Assuming the stacking here is satisfactory, let's talk about .ref and .val.

Kevin made a strong argument for .ref as default, so let's pull on that string for a bit.

Universal generics need a way to express .ref at least for type variables, so if we're going to make .ref the default, we still need a way to denote it.  Calling the types Foo.ref and Foo.val, where Foo is an alias for Foo.ref, is one way to achieve this.

<wild-speculation>

Now, let's step out onto some controversial territory: how do we spell .ref and .val?  Specifically, how good a fit is `!` and `?` (henceforth, emotional types), now that the B3 election is _solely_ about the existence of a zero-default .val?  (Before, it was a poor fit, but now it might be credible.  Yet another reason I wanted to tease apart what "primitive" meant into independent axes.)

Pro: users think they really want emotional types.
Pro: to the extent we eventually acquire full emotional types, and to the extent these align cleanly with primitive type projections, it avoids weirdnesses like `Foo.val?`, where there are two ways to talk about nullity.

Con: These will surely not initially be the full emotional types users think they want, and so may well be met by "you idiots, these are not the emotional types we want" Con: To the extent full emotional types do not align clearly with primitive type projections, we might be painted into a corner and it might be harder to do emotional types.

Risk: the language treatment of emotional types is one thing, but the real cost in introducing them into the language is annotating the libraries.  Having them in the language but not annotating the libraries on a timely basis may well be a step backwards.


If we had full emotional types, some would have their non-nullity erased (`String!` erases to the same type descriptor as ordinary `String`) and some would have it reified (Integer! translates to a separate type, the `I` carrier.)  This means that migrating `String` to `String` might be binary-compatible, but `Integer` to `Integer!` would not be.  (This is probably an acceptable asymmetry.)

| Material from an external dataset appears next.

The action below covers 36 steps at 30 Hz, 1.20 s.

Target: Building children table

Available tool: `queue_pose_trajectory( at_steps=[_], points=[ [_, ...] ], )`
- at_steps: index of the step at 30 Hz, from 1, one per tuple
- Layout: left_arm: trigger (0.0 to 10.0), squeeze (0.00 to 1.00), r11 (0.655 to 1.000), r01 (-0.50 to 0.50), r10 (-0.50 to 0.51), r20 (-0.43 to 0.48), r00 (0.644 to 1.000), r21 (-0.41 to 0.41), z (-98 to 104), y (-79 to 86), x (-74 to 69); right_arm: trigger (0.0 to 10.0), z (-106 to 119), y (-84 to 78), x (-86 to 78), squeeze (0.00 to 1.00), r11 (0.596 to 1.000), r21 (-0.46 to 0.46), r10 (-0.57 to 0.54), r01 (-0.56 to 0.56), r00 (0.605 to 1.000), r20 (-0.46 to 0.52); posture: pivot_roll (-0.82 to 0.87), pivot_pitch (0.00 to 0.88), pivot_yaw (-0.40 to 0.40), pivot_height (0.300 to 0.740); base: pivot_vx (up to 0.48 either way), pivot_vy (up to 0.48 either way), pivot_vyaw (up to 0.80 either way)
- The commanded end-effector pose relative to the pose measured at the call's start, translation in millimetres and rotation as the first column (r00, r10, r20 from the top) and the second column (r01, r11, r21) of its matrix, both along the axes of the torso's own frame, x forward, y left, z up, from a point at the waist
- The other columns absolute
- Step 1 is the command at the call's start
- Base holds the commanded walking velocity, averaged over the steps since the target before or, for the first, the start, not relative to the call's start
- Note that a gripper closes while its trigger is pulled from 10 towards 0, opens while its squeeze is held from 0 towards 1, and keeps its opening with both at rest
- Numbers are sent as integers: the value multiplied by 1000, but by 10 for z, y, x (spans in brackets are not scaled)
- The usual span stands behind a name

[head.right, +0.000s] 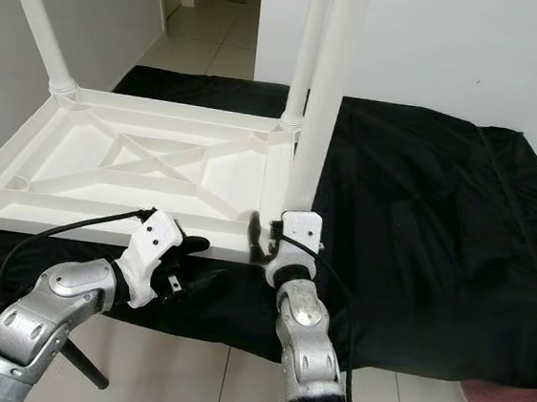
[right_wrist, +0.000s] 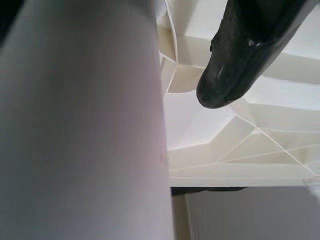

But a bigger question is whether an erased `String!` should be backed up by a synthetic null check at the boundary between checked and unchecked code, such as method entry points (just as unpacking a T from a generic is backed up by a synthetic cast at the boundary between generic and explicit code.)  This is reasonable (and cheap enough), but may be on a collision course with some interpretations of `String!`.

Initially, we probably would restrict the use of `!` to val-projections of primitive classes, but the pressure to extend it would always be just around the corner (e.g., having them in type patterns would likely address many people's initial discomfort about null handling in patterns).

</wild-speculation>

My goal here is not to dive into the details of "let's design nullable types", as that would be a distraction at this point, as much as to gauge sentiment on whether this is worth exploring further, and gather considerations I may have missed in this brief summary.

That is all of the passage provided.